She ran her finger across the dark hawk in the pattern. Night Hawk's family, she realized. He came from the Hawk clan. If she married him, she would become a Hawk, too. She hadn't realized it before but somehow seeing the bird's image made her stop. Made something real that hadn't been before.

We are different, he and I.
Different cultures, pasts and expectations. Something Henry said troubled her now.
Those people aren't like us. They don't marry. If you're lucky, maybe he'll allow you to live with him.

Night Hawk had never mentioned marriage.

“Tell me, Precious One.” His love enveloped her like velvet, rich and warm. A good man. An honorable man by anyone's standards. “Something is wrong. There are tears gathering in your eyes.”

She wanted him to be a dream. A man she'd imagined all her life. An all-conquering hero who would right every wrong just for her. Who would stand up to her father, give her a home, a name, love her un
conditionally and above all else. A fairy-tale love imagined by a girl who'd been lonely and unloved all her life.
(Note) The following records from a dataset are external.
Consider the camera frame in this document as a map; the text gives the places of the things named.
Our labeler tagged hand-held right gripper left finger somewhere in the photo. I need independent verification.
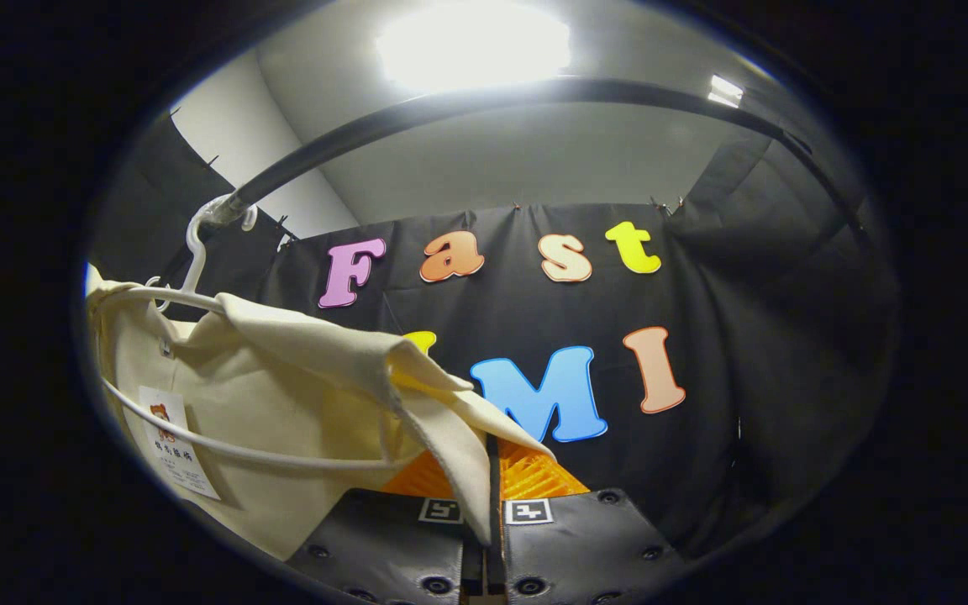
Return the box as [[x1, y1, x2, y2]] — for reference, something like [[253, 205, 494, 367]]
[[287, 450, 492, 605]]

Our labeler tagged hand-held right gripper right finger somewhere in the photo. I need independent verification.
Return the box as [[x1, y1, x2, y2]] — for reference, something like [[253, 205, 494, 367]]
[[487, 433, 688, 605]]

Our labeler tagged cream collared shirt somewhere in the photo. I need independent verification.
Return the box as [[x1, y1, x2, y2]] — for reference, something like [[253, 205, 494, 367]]
[[85, 265, 556, 562]]

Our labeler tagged white plastic clothes hanger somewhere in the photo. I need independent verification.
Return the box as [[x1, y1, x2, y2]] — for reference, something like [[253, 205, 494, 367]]
[[102, 197, 418, 471]]

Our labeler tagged black metal clothes rack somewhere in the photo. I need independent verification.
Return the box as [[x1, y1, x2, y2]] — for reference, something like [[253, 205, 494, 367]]
[[215, 76, 871, 245]]

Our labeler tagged white paper clothing tag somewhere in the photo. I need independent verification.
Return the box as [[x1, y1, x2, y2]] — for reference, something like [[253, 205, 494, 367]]
[[138, 385, 222, 502]]

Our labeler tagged black backdrop cloth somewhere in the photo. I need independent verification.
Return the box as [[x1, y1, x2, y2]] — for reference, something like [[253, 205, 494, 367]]
[[89, 113, 901, 560]]

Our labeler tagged ceiling light panel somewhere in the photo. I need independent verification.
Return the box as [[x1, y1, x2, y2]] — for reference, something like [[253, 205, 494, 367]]
[[707, 74, 745, 108], [375, 0, 573, 93]]

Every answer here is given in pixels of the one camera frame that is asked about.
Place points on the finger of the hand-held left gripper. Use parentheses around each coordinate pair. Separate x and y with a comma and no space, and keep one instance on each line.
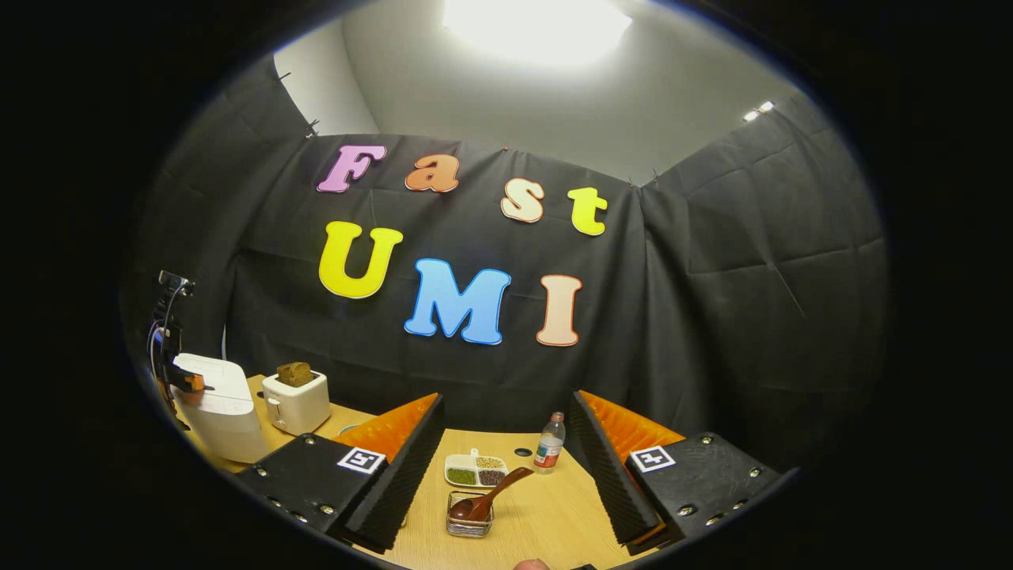
(186,381)

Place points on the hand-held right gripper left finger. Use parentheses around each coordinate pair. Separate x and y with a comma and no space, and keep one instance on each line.
(400,491)

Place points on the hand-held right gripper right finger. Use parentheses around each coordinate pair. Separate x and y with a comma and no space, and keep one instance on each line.
(613,487)

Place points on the white rice cooker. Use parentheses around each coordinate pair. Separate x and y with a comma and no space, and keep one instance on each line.
(225,419)

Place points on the brown wooden spoon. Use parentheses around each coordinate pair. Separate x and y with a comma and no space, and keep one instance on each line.
(495,492)

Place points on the green mung bean portion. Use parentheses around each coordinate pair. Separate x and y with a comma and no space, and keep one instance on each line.
(461,476)

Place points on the white divided plate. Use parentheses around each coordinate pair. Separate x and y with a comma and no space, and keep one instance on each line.
(459,463)

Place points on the clear plastic water bottle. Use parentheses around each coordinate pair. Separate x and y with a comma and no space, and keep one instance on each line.
(548,447)

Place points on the dark red bean portion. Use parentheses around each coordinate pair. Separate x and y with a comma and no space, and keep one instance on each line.
(491,476)

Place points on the yellow soybean portion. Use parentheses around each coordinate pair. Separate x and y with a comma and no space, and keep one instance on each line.
(489,462)

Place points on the brown toast slice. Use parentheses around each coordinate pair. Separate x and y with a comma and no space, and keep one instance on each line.
(285,374)
(304,373)

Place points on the white toaster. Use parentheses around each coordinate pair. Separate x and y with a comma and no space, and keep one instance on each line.
(301,408)

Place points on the black backdrop cloth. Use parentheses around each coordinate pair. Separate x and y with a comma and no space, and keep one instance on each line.
(712,317)

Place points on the small ceiling light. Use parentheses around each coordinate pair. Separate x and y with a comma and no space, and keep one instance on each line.
(758,111)
Night Hawk was a man and no dream. His power pulsed beneath her fingertips with every beat of his heart. He had vulnerabilities like any man. He was flesh and blood, muscle and bone and no fantasy. As great as he was, he was a man.

A man who had never spoken of marriage.

Tell him, her heart urged. He would be happy.

But he would not marry you, her mind argued and she remembered Henry's warning.

“You seem so unhappy, Marie. Is it your father? Has he done something to hurt you?” Always stalwart, always true. Night Hawk held her as if she were the most precious woman on earth to him.

How could she tell him? What if he rejected her? What if he'd stopped dreaming of a life with her?

What if the dream had only been hers all along?

“Yes,” she mumbled into Night Hawk's shirt. “Papa has upset me greatly.”

“He is a hard man, but he loves you.”

“That's what I always believed.” She felt like the biggest fool, clinging to her lover when she couldn't find a way to tell him the truth. He deserved to know.

Then she remembered how father had made her feel. Dirty. Shameful. Night Hawk would never treat her that way. Would he?

Tears burned behind her eyes but they wouldn't fall. Telling him had been so easy when she imagined it. But now, she had doubts. Again, how very much reality and fantasy differed.

It's time to grow up, Marie.
She realized it, a great truth from her heart. It was time to accept the consequences of her actions. To stand on her own feet without leaning on anyone.

“Yes, it's my father,” she said slowly. She released her hold on Night Hawk's shirt, her fingers stiff from gripping him too tightly. She'd been hanging on for dear life. The world spun crazily, but she met Night Hawk's gaze and the spinning slowed. “He knows about us.”

“I was afraid of something like this.” Tenderness, such tenderness. He brushed stray tendrils from her brow as if she were a child to be cared for.

When she was a woman responsible for her unborn baby's life. “Papa took the news hard.”

“He disapproves. I had hoped—” Night Hawk's face twisted as if in pain and he stared into the forest. He breathed in deeply, his wide chest lifting. She couldn't interpret the shadows in his eyes and could only guess.

“I am not the man he wants for a son-in-law.” A muscle snapped in his rock-hard jaw. He held himself so stiffly he looked as if he were entirely made of stone.

Just as he had on the day she'd met him.

“Henry cares for his reputation most of all, you know that.” Marie steeled her spine. She was an adult now, grown-up, able to gather up the pieces of her sorrow with dignity.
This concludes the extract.